In each case, funding warfare required a build up of the state. More taxes to fund war making meant a bureaucracy to administer tax collection, as did a system of police and courts to control the population as rulers transitioned from indirect rule via feudal lords to direct rule. And as progress in military technology made war increasingly expensive, so too did the pressure for states to grow large enough to fund expensive armies. Over centuries, the crucible of war transformed a large number of small, simple societies into a small number of strong and prosperous states. Their leaders transformed from racketeers into modern statesmen. 

Tilly sets forth a dismal account of the birth of prosperous nations. But as states increasingly depended on their people to provide them with the means for making war, populations demanded and won concessions in the form of rights and representative government we lionize today. As time went on and people could make more money from trade, industry, and technology than from extracting the surplus earnings of a subservient population, the ruler-ruled relationship became less of a zero sum game. 

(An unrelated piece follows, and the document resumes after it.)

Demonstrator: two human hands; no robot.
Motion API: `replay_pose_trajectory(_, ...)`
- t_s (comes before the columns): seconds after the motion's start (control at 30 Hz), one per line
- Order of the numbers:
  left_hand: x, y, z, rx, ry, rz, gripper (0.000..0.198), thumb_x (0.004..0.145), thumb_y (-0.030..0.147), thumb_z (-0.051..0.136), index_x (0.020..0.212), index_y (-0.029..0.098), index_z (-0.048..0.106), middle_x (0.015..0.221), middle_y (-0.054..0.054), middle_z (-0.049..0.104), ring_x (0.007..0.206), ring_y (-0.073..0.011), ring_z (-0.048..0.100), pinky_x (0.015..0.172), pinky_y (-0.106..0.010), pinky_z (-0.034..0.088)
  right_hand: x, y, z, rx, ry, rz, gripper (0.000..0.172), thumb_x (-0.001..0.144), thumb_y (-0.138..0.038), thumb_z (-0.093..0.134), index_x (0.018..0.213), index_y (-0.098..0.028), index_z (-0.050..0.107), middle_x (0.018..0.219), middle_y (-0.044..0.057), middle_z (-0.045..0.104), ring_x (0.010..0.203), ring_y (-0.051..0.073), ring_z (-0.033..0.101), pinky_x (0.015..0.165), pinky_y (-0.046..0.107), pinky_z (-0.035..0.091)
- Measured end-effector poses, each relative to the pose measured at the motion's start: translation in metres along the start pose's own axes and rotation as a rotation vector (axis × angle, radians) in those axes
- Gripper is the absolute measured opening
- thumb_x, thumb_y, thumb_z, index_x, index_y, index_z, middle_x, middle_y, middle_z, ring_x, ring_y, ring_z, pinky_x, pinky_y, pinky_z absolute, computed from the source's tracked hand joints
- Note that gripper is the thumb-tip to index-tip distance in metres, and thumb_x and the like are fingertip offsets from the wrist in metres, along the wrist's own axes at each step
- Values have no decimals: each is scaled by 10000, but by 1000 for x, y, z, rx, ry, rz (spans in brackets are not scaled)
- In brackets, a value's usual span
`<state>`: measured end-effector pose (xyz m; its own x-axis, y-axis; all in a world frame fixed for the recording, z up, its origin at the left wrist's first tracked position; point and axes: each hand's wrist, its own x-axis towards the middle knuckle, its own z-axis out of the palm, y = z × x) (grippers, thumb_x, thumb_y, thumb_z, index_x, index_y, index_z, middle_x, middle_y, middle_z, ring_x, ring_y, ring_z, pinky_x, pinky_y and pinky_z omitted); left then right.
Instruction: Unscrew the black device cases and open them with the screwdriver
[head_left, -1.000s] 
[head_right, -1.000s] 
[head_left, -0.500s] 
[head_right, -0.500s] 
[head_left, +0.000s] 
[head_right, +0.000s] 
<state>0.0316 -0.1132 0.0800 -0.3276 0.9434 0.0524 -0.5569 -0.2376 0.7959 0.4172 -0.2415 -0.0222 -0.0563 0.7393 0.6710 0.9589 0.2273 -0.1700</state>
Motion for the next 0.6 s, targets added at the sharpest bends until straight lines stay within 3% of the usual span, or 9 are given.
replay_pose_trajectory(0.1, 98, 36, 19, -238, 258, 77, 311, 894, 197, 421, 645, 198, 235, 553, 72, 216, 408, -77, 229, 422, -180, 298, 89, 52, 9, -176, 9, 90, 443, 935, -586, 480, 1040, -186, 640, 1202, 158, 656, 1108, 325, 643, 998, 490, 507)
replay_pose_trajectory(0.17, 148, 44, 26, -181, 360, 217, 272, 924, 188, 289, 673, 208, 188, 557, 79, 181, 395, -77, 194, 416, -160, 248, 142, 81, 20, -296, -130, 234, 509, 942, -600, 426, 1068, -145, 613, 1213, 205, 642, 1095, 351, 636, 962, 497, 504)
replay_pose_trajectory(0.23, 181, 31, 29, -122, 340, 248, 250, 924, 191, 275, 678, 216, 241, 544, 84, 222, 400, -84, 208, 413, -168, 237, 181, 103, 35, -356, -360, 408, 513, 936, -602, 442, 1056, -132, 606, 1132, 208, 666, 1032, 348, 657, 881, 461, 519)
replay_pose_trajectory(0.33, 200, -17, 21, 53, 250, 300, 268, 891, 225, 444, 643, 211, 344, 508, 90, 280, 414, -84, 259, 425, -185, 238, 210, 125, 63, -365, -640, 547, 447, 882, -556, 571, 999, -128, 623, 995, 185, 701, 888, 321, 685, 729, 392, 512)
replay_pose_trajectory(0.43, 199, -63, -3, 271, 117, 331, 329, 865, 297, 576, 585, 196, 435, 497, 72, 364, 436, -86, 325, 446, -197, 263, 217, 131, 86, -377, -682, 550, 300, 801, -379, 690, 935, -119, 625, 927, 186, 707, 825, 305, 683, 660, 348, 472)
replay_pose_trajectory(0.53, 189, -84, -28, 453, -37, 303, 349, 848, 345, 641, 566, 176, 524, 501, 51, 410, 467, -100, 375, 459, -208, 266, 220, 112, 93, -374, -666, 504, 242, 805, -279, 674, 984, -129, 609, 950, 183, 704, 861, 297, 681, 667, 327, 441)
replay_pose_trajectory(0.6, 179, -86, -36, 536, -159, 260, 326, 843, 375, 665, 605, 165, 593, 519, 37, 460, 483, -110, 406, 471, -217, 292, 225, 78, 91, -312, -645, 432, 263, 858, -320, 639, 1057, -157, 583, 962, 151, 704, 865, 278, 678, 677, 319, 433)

These theories help us understand why efforts to develop strong, prosperous societies so often fails today. In Afghanistan, the bureaucracy and political structure established after the fall of the Taliban looked very much like that of a European state. But Western diplomats grew frustrated as Afghan leaders ruled like traditional tribal chiefs. Governors were all too often warlords, distributing money and services based on personal relationships, enriching themselves, and directing private armies. Or governors acted subservient to the warlords brokering power in the region. 

Keeping in mind the importance of warfare to state development, this comes as no surprise. Afghanistan did not have a strong history of statehood. Rule by rival warlords represents a stage before the top ruler establishes a monopoly over control of the territory and the use of violence.

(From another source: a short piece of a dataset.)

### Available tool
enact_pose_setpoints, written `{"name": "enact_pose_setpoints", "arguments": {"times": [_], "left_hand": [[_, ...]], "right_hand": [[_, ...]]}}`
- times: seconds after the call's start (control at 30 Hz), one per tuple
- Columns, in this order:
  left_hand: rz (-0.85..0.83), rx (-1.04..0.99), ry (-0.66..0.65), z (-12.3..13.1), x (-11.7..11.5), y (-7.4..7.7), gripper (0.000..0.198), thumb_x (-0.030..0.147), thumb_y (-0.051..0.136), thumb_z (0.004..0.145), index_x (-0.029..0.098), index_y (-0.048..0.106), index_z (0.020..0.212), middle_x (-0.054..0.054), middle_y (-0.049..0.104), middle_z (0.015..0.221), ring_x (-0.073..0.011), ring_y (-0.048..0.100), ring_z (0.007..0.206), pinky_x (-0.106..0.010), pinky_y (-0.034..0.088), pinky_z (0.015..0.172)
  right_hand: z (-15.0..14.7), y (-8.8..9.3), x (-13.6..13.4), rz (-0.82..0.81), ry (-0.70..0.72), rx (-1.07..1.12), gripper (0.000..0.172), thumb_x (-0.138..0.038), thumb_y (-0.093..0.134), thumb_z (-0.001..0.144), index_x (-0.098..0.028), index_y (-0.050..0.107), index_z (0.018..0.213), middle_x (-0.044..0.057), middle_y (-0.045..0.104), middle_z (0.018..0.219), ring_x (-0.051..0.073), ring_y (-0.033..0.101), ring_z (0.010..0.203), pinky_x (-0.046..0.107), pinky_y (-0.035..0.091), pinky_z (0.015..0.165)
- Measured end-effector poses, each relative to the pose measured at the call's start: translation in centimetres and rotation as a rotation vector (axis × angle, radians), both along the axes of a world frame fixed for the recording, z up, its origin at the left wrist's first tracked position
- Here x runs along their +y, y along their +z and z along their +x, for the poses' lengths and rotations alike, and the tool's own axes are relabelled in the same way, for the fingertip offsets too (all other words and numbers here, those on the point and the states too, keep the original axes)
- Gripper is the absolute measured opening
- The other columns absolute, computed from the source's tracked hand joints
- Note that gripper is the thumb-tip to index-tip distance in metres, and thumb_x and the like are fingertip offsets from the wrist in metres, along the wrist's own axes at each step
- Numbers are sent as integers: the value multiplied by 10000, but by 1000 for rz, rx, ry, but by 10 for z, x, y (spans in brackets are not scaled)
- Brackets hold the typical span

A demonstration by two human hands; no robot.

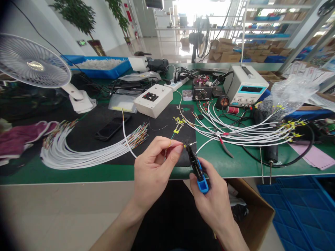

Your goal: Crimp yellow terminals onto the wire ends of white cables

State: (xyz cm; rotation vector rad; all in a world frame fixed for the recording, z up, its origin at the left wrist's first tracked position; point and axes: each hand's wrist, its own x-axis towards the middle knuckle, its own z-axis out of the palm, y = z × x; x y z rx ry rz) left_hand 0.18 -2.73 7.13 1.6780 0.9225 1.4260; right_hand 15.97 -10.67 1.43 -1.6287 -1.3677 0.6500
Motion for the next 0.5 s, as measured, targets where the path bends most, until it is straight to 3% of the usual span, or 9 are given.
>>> {"name": "enact_pose_setpoints", "arguments": {"times": [0.27, 0.5], "left_hand": [[-65, 3, 21, -21, -14, -2, 106, 166, 717, 974, 230, 782, 1028, -36, 675, 968, -158, 645, 856, -264, 512, 722], [-13, 64, 75, -31, -19, -4, 154, 131, 739, 952, 249, 792, 1036, -9, 668, 953, -117, 623, 796, -228, 494, 684]], "right_hand": [[-14, -4, -13, -6, 76, -135, 611, -291, 587, 976, -297, 444, 1570, 76, 577, 1537, 277, 560, 1403, 454, 466, 1165], [-23, -8, -16, -18, 44, -185, 719, -210, 548, 939, -321, 361, 1625, 67, 550, 1543, 281, 539, 1411, 483, 451, 1176]]}}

In the Penguin Atlas of Ancient History, psychiatrist and historian Colin McEvedy writes, “History being a branch of the biological sciences, its ultimate expression must be mathematical.” But if Turchin’s work modelling theories of historians like Charles Tilly demonstrates the ability of statistics to bear out grand theories, examining the application of Tilly’s theory in the present day demonstrates the difficulties of explaining thousands of years of history through consistent principles.

Warfare’s ability to spur institutions that bind large societies together may explain the rise and fall of empires and the emergence of strong states in Europe. But the huge power imbalances in international relations make the theory less compelling today.

Take the example of Jordan, a small country in the Middle East surrounded by war and violence in Syria, Iraq, and Israel/Palestine. By making itself a useful ally of the United States, it feels none of the pressures of Tilly’s model. In return for playing nice with Israel and cooperating with American security interests, the King of Jordan receives security guarantees, military equipment, and development aid from the United States. The King does not rely on the population for the funds to defend his territory – nor feel the need to extend them rights in exchange for that help. As Tilly himself recognized, new states born out of decolonization do not see the same phenomenon of war and the state reinforcing each other. Outside powers shelter them by offering security and military technology in exchange for oil, commodities, or military and political alliances. 

Turchin’s and Tilly’s conclusions about war’s responsibility for the rise of empires and advanced societies is fairly dismal. It’s more unfortunate that war’s one redeeming feature no longer seems to apply. The bigger question for the future of a mathematical expression of history is whether the principles governing the rise of the first complex human societies still apply today.